Well Jason, to no surprise to most here, I use my own products; G-Scale Graphics Critter Controls and RailBoss R/C systems. All of my locos and railcars have charging jacks installed. My battery packs are sized such that I run out of gas way before they do. At the end of the run (usually 2-4 hours), they go on the charger, and I go do something else. On extended days, such as an open house that may last between 6 and 8 hours, I simple switch out locos as needed, but prior to exhausting the batteries. I have one trailing car for my Bachmann Climax, but everything else so far is in a tender, or within the railcar/critter.

Most of my operating sessions are just continuous running while I sit back and watch, think, plan, relax, etc. I usually run just one loco. But sometimes run two; one on Critter Control (semi-automated), and the other on radio control to allow remote speed adjustments as needed to avoid wrecks (which of course doesn't always work, because I am mostly thinking, planning, and relaxing, instead of watching!). 
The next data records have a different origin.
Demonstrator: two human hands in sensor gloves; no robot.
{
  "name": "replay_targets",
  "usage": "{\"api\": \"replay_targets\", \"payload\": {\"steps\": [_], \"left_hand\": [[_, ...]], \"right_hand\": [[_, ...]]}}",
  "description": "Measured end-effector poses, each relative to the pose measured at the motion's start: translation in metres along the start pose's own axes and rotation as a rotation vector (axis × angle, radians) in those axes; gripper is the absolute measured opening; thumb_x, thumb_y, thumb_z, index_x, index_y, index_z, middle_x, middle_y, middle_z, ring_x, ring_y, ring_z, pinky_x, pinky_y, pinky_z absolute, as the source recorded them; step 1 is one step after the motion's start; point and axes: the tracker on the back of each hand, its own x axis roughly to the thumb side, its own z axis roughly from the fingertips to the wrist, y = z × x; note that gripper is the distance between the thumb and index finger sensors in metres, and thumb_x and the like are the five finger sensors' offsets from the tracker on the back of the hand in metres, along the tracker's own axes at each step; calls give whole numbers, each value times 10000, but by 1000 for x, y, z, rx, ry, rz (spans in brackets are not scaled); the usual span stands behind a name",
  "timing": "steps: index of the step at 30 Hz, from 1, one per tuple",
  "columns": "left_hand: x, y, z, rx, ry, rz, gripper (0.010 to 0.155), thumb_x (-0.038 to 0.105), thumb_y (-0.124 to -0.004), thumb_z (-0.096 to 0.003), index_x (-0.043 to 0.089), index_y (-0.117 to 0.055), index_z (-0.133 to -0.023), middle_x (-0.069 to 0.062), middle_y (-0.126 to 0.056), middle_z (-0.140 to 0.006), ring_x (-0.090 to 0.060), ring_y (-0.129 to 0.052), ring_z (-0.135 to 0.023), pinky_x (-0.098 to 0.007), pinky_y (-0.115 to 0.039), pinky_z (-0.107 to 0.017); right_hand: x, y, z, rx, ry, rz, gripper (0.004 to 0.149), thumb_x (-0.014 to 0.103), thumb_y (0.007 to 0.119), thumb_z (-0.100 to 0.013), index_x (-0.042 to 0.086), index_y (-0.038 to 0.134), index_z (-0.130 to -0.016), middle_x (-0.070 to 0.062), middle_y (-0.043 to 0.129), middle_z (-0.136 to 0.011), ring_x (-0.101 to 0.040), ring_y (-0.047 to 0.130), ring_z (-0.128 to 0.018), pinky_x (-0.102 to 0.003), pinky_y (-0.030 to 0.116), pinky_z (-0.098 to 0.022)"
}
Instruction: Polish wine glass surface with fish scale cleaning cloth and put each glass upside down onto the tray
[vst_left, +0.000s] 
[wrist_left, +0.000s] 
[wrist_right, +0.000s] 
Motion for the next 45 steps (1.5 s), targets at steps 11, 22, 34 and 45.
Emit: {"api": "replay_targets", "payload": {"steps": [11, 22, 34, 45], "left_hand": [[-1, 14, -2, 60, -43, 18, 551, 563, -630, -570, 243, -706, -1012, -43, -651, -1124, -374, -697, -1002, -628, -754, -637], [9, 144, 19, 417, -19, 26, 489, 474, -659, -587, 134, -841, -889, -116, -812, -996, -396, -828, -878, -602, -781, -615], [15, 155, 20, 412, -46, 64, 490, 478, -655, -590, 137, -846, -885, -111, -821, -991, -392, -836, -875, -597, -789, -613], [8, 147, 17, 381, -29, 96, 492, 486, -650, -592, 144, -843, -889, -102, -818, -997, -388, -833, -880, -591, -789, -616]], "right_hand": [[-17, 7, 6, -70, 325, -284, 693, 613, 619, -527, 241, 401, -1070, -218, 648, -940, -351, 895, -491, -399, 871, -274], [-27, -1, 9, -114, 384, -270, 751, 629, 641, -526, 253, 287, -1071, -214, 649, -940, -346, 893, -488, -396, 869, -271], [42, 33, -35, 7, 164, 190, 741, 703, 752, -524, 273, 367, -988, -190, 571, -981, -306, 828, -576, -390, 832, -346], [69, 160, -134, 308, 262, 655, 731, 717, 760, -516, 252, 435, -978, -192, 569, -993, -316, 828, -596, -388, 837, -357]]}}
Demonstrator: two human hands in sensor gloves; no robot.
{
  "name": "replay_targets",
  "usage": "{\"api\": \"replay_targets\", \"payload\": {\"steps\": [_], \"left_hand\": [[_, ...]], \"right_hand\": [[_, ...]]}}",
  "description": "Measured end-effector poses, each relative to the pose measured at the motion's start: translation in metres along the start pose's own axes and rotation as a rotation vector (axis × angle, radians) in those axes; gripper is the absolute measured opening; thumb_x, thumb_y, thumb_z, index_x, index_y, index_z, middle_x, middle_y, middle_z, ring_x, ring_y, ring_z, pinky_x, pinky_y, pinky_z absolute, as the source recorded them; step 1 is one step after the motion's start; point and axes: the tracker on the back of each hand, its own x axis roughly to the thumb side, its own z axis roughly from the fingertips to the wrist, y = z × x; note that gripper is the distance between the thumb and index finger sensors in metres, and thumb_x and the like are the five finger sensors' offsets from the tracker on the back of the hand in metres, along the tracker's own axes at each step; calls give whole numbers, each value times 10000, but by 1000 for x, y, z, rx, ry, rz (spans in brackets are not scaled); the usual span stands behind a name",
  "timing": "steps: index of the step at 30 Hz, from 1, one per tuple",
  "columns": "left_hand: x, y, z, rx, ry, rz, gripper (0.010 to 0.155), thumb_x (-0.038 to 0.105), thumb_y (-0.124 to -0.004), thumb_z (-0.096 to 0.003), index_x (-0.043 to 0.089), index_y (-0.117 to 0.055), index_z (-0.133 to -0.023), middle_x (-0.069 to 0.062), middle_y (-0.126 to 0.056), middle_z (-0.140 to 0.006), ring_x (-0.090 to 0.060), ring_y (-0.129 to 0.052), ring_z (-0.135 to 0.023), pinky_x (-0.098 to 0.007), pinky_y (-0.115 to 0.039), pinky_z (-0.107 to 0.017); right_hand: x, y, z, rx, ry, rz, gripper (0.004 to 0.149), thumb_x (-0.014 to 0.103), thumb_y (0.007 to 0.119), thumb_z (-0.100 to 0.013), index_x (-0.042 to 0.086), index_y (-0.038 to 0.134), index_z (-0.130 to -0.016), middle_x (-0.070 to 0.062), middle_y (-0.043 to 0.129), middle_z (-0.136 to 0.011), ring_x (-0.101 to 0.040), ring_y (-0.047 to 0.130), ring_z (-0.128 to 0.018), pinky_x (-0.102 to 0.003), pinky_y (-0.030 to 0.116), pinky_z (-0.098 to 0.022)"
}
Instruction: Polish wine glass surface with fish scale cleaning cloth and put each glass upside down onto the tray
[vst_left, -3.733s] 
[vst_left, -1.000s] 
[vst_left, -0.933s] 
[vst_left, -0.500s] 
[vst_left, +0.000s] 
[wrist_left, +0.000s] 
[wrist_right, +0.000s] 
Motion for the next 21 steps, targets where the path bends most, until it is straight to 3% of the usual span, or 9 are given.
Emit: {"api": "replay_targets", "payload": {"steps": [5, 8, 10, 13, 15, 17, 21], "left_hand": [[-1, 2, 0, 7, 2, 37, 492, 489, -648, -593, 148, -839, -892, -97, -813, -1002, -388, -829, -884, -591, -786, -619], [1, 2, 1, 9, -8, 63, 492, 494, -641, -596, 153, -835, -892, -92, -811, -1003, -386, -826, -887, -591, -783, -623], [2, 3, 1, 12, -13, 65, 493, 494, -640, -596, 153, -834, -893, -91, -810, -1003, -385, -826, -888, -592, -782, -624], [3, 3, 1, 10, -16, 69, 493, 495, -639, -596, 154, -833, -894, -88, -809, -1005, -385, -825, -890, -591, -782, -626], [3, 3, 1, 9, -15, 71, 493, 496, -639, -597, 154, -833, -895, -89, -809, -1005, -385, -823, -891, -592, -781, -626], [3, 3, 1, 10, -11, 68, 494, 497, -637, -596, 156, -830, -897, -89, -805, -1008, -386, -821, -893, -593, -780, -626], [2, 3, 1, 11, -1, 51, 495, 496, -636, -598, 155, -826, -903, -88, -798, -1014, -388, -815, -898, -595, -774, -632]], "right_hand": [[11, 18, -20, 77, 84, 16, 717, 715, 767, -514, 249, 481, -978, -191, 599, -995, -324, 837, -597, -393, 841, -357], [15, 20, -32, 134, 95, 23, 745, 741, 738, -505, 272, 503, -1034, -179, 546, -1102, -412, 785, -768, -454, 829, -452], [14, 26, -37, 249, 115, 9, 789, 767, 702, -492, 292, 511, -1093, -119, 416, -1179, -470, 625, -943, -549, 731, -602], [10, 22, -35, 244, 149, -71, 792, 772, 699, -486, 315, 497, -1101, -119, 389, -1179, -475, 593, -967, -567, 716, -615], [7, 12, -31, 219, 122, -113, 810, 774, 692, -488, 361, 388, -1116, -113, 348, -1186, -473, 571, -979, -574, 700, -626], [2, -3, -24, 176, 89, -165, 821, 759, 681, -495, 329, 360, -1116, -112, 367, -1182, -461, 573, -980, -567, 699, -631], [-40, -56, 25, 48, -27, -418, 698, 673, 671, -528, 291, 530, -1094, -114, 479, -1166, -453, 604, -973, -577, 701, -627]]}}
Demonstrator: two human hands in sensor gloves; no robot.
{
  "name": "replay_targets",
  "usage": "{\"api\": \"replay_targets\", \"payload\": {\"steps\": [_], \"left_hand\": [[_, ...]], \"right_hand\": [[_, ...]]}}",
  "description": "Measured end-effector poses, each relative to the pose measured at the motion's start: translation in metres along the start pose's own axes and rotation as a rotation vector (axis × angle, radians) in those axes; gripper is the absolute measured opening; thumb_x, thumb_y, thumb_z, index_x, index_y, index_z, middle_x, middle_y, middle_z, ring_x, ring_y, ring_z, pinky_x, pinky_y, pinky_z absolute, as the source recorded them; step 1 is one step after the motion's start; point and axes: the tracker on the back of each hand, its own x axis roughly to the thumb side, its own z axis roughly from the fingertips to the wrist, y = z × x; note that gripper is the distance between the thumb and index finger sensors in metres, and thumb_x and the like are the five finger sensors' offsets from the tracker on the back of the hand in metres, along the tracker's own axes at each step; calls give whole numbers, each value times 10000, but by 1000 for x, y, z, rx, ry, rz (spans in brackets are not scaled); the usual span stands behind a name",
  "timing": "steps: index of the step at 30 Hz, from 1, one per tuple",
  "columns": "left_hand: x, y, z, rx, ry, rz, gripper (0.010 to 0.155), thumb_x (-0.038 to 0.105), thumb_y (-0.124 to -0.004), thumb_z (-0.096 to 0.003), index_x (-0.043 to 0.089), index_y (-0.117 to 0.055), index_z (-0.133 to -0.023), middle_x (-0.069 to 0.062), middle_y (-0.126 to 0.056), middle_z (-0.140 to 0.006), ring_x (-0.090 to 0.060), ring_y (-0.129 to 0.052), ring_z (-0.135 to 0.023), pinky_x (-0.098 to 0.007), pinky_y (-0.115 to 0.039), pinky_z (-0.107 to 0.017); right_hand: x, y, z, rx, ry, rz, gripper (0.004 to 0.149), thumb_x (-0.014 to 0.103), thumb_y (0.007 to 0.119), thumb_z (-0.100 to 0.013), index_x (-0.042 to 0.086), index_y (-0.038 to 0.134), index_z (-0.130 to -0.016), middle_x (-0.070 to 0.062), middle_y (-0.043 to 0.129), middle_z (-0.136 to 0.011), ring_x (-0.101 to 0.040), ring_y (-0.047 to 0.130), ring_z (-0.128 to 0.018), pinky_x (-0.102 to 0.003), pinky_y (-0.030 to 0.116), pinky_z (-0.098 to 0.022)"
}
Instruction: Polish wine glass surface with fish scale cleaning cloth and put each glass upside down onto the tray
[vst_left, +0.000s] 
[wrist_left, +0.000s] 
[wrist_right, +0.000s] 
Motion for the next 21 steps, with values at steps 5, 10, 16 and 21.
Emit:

My controls add automation to the layout by performing automated station stops, in a random sequence. The sound systems use track magnets, but they to operate in a random fashion, so nobody really knows what to expect on the next lap. That makes it fun for both me and the visitors, because the first thing they always want to know is how everything works. If they figure that out after two laps, its time to move on to the next place!

My battery packs are 12V,1500 mah NiMh or 14.8V, 2200 mah for smaller demand critters or locos, and 14.4V, 4000 mah NiMh or 14.8V, 4400 mah Li-Ion for the larger stuff (all narrow gauge). Sound systems are all Phoenix 2K2.


I keep my trains in a train shed next to the layout. It has drive-in/out capabilities. I hand carry the locos or tenders to the garage for charging at night. This allows me to keep an eye on things during the charging process.


----------



## Torby (Jan 2, 2008)

I use 2 of these in series to make a 19.2v pack. They're big, but cheap and 3.8 amp hours. 

http://www.all-battery.com/96v3800mahhighpowerhumpnimhbatterypackforrccarswithtamiyaconnector.aspx


They're designed to be discharged in 6 minutes, so I figure they'll hold up to my 2 hour discharge rate quite well.


----------



## bull (Jan 28, 2008)

Those look good Torby thanks. Will give them a try.


----------



## eheading (Jan 5, 2008)

I just use plain old vanilla Aristo Trackside TE's, mounted in a trailing car. While I started out wanting everything in the engine, I soon discovered that for me it is much more convenient to have the receiver and batteries in a trailing car. My preferred batteries are the Aristo li-ion batteries. I have had a number of them for several years with no problems. OVer the years they have had some versions come out that misbehave with their TE but they have been good about exchanging them for free. I am hoping that all of those problems will go away with the new Revolution TE - that it won't have that sudden power surge upon starting that causes the problems with the protection circuitry in some versions of the Aristo li-ion batteries.

I have a couple of Dallee soundboards, but most are Phoenix now. I actually mount my soundboards in my recent trailing cars, with the speakers in the locomotives. It has been working very well for me.

Ed


----------



## Totalwrecker (Feb 26, 2009)

Del how are those beta tests coming along?
John


----------



## Del Tapparo (Jan 4, 2008)

Posted By Totalwrecker on 03/11/2009 1:15 PM
Del how are those beta tests coming along?
John


Everything is fine so far. I should be ready to release the "Enhanced RailBoss R/C" in a week or so.


----------